#### What is required
Give the number of lines in the data that contain "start", and nothing more.

#### Collected data
++++++++++++++++++++

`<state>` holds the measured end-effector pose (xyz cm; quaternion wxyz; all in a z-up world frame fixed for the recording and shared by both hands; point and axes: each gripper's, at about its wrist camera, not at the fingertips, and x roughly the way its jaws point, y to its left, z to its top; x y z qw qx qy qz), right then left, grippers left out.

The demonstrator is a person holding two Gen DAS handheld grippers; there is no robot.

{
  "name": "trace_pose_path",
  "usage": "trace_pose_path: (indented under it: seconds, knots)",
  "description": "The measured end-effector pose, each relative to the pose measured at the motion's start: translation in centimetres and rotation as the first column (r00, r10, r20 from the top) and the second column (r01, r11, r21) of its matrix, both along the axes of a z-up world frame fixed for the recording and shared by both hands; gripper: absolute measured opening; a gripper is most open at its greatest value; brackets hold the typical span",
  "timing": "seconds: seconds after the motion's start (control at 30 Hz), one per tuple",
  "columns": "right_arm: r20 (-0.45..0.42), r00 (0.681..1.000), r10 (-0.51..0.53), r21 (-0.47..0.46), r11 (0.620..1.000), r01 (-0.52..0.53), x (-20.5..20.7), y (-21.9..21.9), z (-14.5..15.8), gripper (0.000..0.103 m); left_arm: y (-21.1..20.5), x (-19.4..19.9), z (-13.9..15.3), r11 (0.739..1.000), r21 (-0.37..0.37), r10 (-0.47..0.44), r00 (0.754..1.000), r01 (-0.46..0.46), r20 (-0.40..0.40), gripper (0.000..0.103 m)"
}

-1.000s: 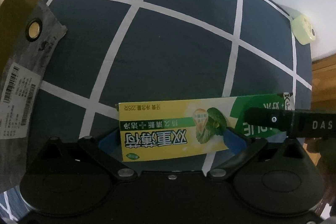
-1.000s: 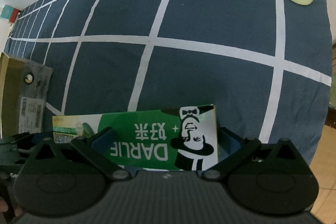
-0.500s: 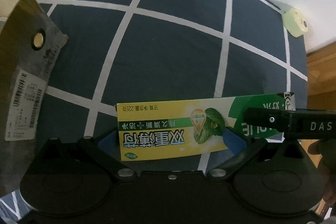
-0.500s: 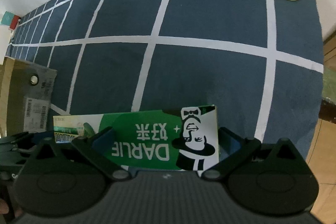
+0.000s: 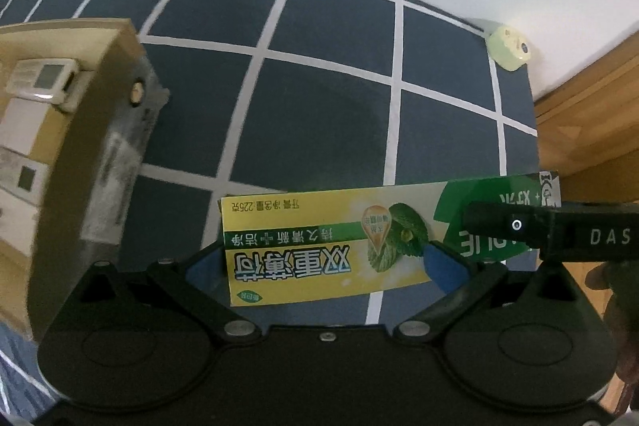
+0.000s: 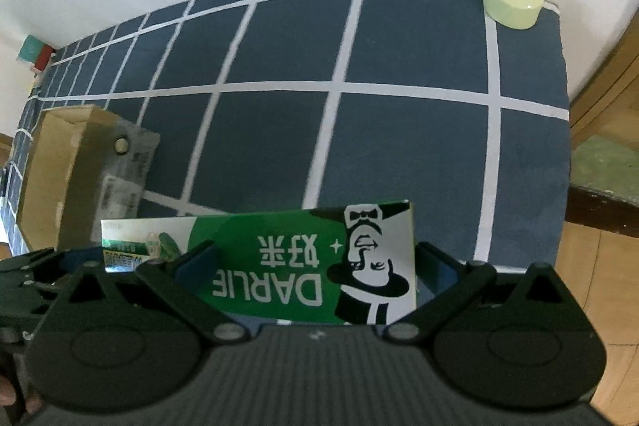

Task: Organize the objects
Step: 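Lift the toothpaste box with both grippers and carry it over the box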

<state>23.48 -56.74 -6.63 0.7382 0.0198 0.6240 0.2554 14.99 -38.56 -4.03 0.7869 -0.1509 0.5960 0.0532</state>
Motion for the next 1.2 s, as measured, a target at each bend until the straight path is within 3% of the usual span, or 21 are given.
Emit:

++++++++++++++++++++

#### Your solution
2